Windows 11 animations not working when GLFW_DECORATED is false

Hey!

I’m using glfwWindowHint(GLFW_DECORATED, GL_FALSE); to hide the topbar in my window, but it disables animations in windows 11 like minimizing. Minimizing the window just instantly dissapears the window. When i test with other app’s that have totally custom layout (i.e UE5), then they are minimizing with a smooth animation.

As far as I can tell, windows doesn’t apply minimize/maximize animation to borderless windows, but from searching I found that there is a workaround which might work: when the your minimize button is clicked or event received you can set the window style back to having a border then minimize then restore it back to borderless when it is fully maximized.

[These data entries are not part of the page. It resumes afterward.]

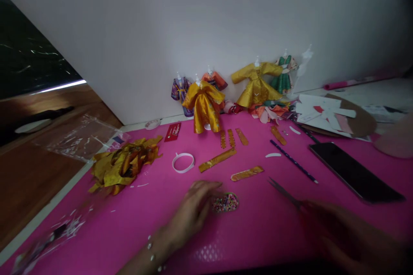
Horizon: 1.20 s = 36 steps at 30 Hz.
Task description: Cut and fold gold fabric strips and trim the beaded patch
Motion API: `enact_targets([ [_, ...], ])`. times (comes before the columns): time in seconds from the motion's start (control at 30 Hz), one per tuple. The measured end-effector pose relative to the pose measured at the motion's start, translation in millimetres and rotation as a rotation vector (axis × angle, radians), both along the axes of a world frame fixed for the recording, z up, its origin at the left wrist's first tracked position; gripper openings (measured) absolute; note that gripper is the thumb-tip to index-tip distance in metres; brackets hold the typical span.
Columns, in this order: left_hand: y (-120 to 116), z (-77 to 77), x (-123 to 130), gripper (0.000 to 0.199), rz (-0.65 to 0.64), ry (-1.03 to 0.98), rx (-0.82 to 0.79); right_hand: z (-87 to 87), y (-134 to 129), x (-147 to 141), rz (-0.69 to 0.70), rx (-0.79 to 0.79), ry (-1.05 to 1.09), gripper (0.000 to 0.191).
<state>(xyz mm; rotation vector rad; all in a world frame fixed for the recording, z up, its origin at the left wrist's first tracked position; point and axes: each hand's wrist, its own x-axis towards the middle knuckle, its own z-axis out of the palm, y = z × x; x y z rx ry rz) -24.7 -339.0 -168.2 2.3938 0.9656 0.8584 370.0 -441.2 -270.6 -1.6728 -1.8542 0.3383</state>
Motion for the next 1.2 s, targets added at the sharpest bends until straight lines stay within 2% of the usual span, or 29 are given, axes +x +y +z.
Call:
enact_targets([
  [0.1, 1, -6.9, 9, 0.043, 0.029, -0.042, -0.025, -0.8, 0, 1, 0.061, -0.057, 0.0, 0.058],
  [0.3, 4, -16.5, 22, 0.035, 0.071, -0.075, -0.013, 0.8, -3, -3, 0.055, -0.042, -0.001, 0.058],
  [0.57, 6, -15.0, 28, 0.033, 0.109, -0.054, -0.041, -3.0, -4, -7, 0.051, -0.012, -0.052, 0.06],
  [0.87, 3, -16.8, 23, 0.033, 0.108, -0.06, -0.127, 4.1, -1, -9, 0.073, 0.053, -0.125, 0.058],
  [1.2, 6, -18.8, 27, 0.023, 0.119, -0.032, -0.084, 4.2, -3, -10, 0.086, 0.075, -0.142, 0.059],
])
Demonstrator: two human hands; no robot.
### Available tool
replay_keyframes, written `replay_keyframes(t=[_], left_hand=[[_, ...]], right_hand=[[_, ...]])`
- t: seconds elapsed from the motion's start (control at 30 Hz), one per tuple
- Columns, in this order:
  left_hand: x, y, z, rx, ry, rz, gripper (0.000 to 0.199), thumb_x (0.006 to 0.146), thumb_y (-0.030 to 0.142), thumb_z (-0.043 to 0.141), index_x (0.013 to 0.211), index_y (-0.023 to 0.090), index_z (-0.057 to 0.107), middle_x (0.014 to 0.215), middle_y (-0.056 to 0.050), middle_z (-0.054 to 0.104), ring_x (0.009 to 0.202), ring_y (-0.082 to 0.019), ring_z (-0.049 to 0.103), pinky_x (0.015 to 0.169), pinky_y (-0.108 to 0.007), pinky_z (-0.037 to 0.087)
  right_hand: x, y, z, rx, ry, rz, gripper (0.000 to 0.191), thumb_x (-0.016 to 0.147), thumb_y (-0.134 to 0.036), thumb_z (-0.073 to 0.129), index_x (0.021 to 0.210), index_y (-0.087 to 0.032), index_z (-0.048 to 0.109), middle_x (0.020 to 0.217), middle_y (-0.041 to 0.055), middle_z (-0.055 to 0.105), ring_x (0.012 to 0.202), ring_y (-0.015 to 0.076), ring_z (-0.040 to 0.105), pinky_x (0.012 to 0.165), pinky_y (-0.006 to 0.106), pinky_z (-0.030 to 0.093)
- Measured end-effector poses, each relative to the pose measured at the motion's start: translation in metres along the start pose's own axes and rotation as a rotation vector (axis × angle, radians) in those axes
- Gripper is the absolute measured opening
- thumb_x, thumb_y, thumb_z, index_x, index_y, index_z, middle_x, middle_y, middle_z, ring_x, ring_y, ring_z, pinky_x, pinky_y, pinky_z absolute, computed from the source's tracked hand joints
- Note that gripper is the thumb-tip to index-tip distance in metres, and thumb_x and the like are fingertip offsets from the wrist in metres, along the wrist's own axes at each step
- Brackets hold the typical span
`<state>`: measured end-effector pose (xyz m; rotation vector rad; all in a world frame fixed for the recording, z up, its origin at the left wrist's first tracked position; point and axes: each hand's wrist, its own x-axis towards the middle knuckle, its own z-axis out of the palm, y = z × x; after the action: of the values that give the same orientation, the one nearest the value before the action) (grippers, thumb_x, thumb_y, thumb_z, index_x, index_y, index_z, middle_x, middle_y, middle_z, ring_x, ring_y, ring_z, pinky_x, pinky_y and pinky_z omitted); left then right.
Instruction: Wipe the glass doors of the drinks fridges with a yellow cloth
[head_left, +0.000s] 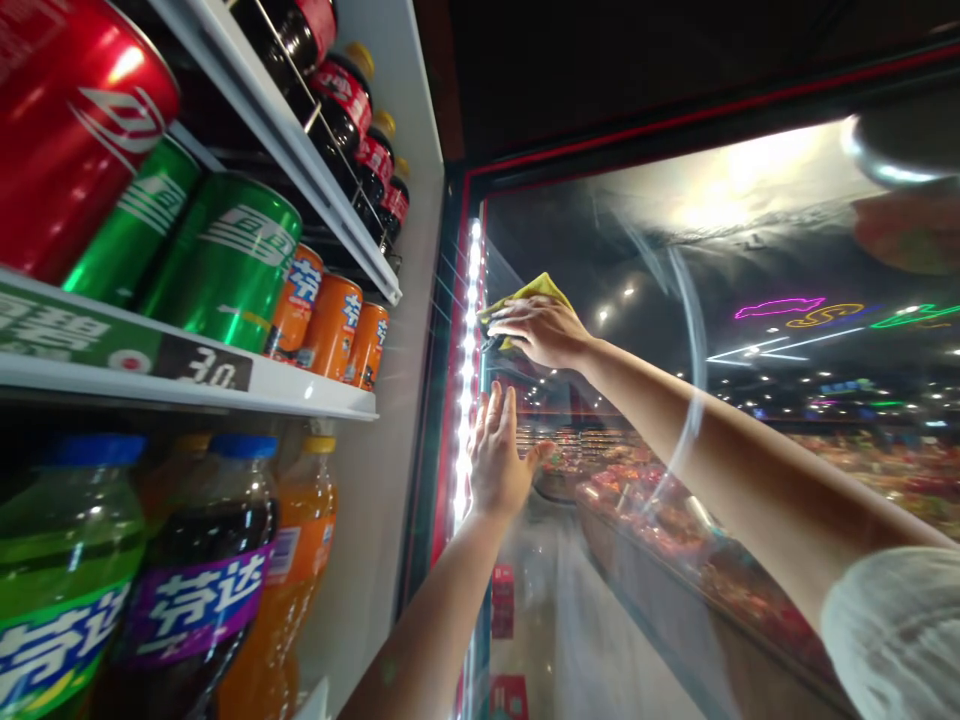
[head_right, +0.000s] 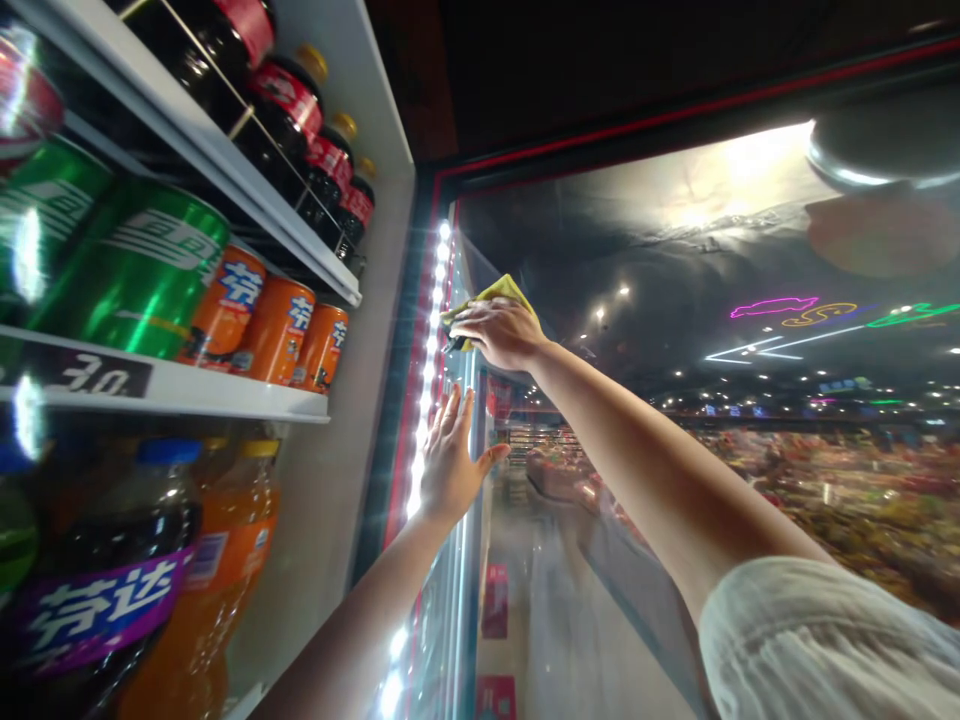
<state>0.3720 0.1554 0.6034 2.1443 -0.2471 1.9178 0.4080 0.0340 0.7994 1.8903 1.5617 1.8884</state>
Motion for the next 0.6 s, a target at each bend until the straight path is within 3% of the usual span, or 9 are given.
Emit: replay_keyframes(t=[0.17,0.3,0.43,0.6], left_hand=[[-0.002,-0.003,0.003,-0.018,0.02,-0.001,0.092,0.089,0.047,0.073,0.162,0.024,0.023,0.167,-0.017,0.033,0.154,-0.037,0.03,0.12,-0.061,0.038],[-0.004,-0.002,0.009,-0.055,0.071,-0.024,0.094,0.087,0.045,0.075,0.162,0.021,0.022,0.166,-0.021,0.033,0.154,-0.037,0.03,0.123,-0.06,0.035],[-0.014,0.0,0.007,-0.088,0.081,-0.06,0.092,0.087,0.043,0.075,0.161,0.024,0.023,0.166,-0.019,0.034,0.156,-0.037,0.026,0.124,-0.06,0.032],[-0.032,-0.007,-0.006,-0.102,0.056,0.01,0.08,0.093,0.036,0.067,0.16,0.024,0.026,0.167,-0.017,0.033,0.157,-0.033,0.025,0.124,-0.057,0.034]], right_hand=[[0.029,-0.009,0.017,-0.025,0.133,0.273,0.042,0.099,-0.018,0.05,0.133,-0.037,0.067,0.149,-0.0021,0.06,0.144,0.0273,0.047,0.122,0.057,0.03],[0.0,-0.031,0.022,0.023,0.063,0.11,0.039,0.1,-0.022,0.053,0.131,-0.04,0.067,0.149,-0.006,0.06,0.145,0.0244,0.046,0.124,0.055,0.028],[-0.034,-0.021,0.001,0.082,-0.06,-0.103,0.038,0.097,-0.022,0.059,0.128,-0.041,0.07,0.143,-0.0065,0.065,0.143,0.0214,0.05,0.121,0.048,0.034],[-0.017,-0.018,0.001,0.013,0.033,0.157,0.039,0.098,-0.021,0.054,0.13,-0.037,0.069,0.149,-0.0016,0.06,0.145,0.0268,0.046,0.12,0.056,0.033]])
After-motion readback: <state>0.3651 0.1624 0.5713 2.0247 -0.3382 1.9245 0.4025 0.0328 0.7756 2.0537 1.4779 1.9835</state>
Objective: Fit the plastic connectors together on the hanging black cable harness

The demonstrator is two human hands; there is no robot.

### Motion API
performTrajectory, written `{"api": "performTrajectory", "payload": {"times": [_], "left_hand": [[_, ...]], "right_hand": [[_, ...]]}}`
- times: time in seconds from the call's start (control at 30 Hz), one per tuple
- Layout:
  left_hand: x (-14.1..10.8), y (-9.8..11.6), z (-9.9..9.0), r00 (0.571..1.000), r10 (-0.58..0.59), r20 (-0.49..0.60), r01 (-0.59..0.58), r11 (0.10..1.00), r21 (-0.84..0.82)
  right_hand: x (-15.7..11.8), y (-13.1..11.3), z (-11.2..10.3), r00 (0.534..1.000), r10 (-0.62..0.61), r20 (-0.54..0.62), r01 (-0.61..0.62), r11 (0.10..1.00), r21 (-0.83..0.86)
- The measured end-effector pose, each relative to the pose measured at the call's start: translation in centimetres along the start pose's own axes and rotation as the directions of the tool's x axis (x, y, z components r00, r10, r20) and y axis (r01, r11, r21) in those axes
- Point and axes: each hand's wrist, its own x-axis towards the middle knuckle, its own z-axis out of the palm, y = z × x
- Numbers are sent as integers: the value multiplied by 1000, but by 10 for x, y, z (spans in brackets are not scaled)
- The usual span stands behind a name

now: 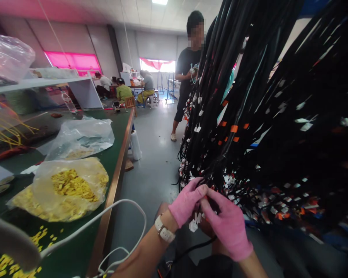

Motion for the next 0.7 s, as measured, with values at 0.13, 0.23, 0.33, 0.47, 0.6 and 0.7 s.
{"api": "performTrajectory", "payload": {"times": [0.13,0.23,0.33,0.47,0.6,0.7], "left_hand": [[12,3,3,998,22,-57,-15,993,120],[18,2,-4,993,30,-114,-13,988,151],[20,5,-10,990,-7,-139,25,992,125],[19,10,-11,988,-20,-153,46,985,169],[18,12,-9,989,-68,-130,93,975,200],[18,12,-10,991,-96,-91,111,976,186]], "right_hand": [[-15,7,-12,961,-137,242,130,991,43],[-19,31,-27,991,-3,134,-9,996,91],[-10,63,-37,934,291,-209,-267,954,137],[6,93,-24,940,339,-31,-334,936,112],[17,104,7,956,278,91,-288,951,117],[23,106,18,950,253,183,-294,921,254]]}}
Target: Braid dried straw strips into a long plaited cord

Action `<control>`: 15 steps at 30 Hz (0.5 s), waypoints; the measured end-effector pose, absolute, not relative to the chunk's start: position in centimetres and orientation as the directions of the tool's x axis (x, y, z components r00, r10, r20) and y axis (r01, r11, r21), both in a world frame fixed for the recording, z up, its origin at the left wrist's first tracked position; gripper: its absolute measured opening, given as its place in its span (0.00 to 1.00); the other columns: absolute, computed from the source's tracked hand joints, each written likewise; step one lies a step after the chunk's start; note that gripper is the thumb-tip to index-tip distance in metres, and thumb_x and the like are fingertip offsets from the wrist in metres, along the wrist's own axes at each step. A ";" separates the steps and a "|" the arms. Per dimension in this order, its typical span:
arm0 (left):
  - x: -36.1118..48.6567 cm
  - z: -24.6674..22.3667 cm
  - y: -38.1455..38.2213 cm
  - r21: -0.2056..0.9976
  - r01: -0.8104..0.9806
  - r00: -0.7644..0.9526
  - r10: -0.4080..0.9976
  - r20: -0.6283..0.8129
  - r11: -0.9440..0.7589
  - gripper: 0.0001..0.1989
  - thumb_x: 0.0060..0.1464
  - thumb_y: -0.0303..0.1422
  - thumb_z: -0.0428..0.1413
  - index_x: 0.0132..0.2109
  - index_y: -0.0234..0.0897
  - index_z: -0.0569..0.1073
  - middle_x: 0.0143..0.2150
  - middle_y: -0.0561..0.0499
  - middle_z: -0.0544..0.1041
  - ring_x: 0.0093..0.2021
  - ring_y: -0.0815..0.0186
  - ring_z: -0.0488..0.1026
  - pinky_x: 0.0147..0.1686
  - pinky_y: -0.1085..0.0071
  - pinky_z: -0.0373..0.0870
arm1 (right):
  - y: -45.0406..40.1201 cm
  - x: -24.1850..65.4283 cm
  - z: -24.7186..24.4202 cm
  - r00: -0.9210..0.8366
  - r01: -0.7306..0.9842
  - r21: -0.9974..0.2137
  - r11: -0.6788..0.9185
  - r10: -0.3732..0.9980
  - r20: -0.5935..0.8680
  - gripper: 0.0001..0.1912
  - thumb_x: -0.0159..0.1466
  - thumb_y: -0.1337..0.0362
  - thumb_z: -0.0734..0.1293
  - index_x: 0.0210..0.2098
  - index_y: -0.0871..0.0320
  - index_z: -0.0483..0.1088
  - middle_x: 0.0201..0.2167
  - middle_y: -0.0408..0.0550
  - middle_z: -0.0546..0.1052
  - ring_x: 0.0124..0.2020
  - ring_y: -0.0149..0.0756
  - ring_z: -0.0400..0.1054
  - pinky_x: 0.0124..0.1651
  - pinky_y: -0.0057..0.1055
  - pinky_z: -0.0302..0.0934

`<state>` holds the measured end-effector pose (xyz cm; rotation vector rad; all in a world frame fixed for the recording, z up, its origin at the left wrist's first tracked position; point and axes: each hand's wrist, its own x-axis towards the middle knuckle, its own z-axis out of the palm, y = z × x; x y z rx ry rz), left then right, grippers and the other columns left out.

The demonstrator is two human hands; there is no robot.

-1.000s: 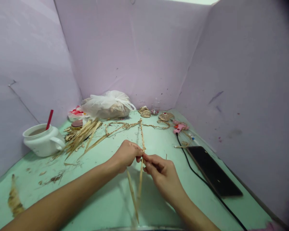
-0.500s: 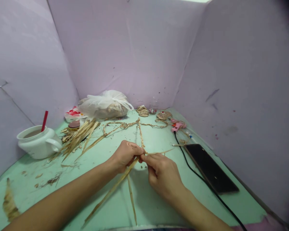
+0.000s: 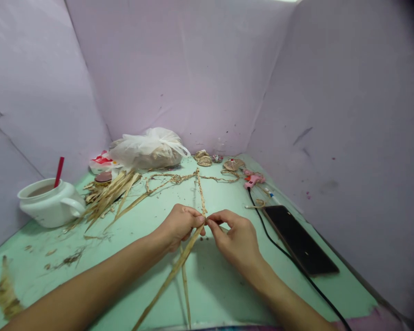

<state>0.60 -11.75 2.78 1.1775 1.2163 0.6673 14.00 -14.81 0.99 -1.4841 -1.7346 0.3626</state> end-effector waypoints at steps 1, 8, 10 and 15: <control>0.6 2.7 -11.8 0.931 0.180 0.275 0.892 -0.358 0.318 0.08 0.41 0.31 0.51 0.20 0.31 0.68 0.15 0.53 0.68 0.10 0.80 0.44 0.13 0.76 0.37 | -14.9 13.8 0.7 0.011 0.673 -0.682 0.285 0.919 0.395 0.07 0.54 0.65 0.62 0.26 0.56 0.72 0.25 0.44 0.75 0.29 0.33 0.67 0.32 0.28 0.60; 0.5 2.9 -11.9 0.932 0.100 0.305 0.881 -0.363 0.349 0.09 0.41 0.31 0.51 0.19 0.32 0.65 0.12 0.56 0.64 0.11 0.80 0.43 0.13 0.76 0.35 | -15.3 13.5 -0.9 -0.066 0.503 -0.743 0.443 0.876 0.478 0.09 0.56 0.68 0.60 0.31 0.57 0.73 0.32 0.48 0.71 0.29 0.30 0.66 0.31 0.26 0.60; 0.4 2.8 -11.9 0.943 0.126 0.310 0.891 -0.333 0.308 0.11 0.41 0.35 0.53 0.19 0.31 0.67 0.13 0.56 0.65 0.11 0.80 0.43 0.13 0.76 0.36 | -15.4 13.7 -0.8 -0.112 0.542 -0.700 0.466 0.865 0.490 0.10 0.57 0.69 0.59 0.30 0.57 0.73 0.32 0.48 0.71 0.27 0.29 0.65 0.31 0.25 0.59; 0.2 2.7 -11.6 0.934 0.200 0.328 0.879 -0.347 0.295 0.11 0.39 0.36 0.54 0.20 0.31 0.67 0.12 0.56 0.64 0.11 0.79 0.44 0.13 0.75 0.38 | -15.2 14.9 -0.1 -0.272 0.494 -0.699 0.517 0.856 0.440 0.14 0.57 0.73 0.58 0.31 0.56 0.74 0.32 0.47 0.70 0.26 0.26 0.63 0.29 0.24 0.57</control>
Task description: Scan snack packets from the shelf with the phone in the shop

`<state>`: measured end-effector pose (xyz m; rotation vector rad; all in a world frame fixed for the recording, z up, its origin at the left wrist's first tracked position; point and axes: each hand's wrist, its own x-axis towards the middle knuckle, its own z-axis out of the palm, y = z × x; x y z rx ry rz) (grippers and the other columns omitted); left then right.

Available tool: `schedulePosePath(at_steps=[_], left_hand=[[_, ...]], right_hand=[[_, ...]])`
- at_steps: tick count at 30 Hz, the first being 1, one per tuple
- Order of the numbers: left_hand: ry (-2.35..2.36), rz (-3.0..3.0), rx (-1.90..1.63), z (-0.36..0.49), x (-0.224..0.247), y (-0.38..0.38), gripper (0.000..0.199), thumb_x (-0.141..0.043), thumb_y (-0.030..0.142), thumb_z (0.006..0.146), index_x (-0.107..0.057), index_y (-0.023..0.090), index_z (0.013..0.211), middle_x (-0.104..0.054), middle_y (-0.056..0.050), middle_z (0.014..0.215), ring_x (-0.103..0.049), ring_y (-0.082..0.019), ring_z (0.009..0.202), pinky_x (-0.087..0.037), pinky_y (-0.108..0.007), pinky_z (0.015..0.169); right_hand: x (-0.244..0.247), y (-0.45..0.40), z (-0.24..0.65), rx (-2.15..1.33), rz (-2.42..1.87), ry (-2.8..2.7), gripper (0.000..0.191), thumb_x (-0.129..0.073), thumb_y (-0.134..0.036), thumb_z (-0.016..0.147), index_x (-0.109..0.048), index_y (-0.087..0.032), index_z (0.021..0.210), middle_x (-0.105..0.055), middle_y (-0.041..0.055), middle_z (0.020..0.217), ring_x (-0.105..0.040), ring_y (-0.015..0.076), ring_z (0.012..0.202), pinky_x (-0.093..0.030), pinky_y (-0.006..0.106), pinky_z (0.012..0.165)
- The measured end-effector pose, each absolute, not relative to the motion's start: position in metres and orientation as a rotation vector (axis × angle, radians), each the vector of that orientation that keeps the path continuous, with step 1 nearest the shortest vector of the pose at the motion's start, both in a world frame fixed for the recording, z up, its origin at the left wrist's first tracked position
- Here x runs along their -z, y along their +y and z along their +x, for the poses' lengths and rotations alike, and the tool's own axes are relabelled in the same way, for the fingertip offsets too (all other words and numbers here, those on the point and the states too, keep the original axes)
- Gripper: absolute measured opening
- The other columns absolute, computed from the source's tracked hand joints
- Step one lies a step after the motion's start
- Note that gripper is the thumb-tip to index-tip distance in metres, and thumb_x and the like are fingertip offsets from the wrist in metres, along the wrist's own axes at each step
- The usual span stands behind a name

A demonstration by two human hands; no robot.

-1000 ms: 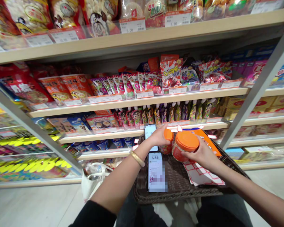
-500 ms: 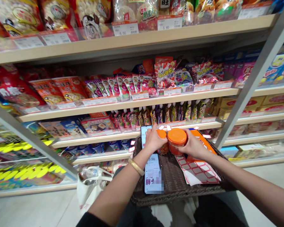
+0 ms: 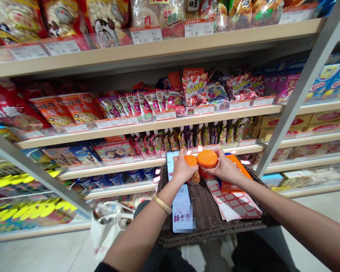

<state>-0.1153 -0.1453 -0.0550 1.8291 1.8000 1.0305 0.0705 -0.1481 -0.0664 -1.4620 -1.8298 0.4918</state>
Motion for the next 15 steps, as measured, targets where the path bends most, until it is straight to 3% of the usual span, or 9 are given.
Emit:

However this doesn’t work if done via the iconify callback since that fires after the event, but it is possible to restore, set decorated and minimize as follows:

void IconifyCallback( GLFWwindow* window, int iconified )
{
    static bool inside = false;

    if( inside ) { return; }
    inside = true;
    if( iconified )
    {
        glfwRestoreWindow( window );
        glfwSetWindowAttrib( window, GLFW_DECORATED, GLFW_TRUE );
        glfwIconifyWindow( window );
    }
    else
    {
        glfwSetWindowAttrib( window, GLFW_DECORATED, GLFW_FALSE );
    }
    inside = false;
}


    // somewhere after in your window creation code:
    glfwSetWindowIconifyCallback( window, IconifyCallback );

Obviously if you’re minimizing via your own button you can do better and simply decorate then minimize. This will still show a border when animating though.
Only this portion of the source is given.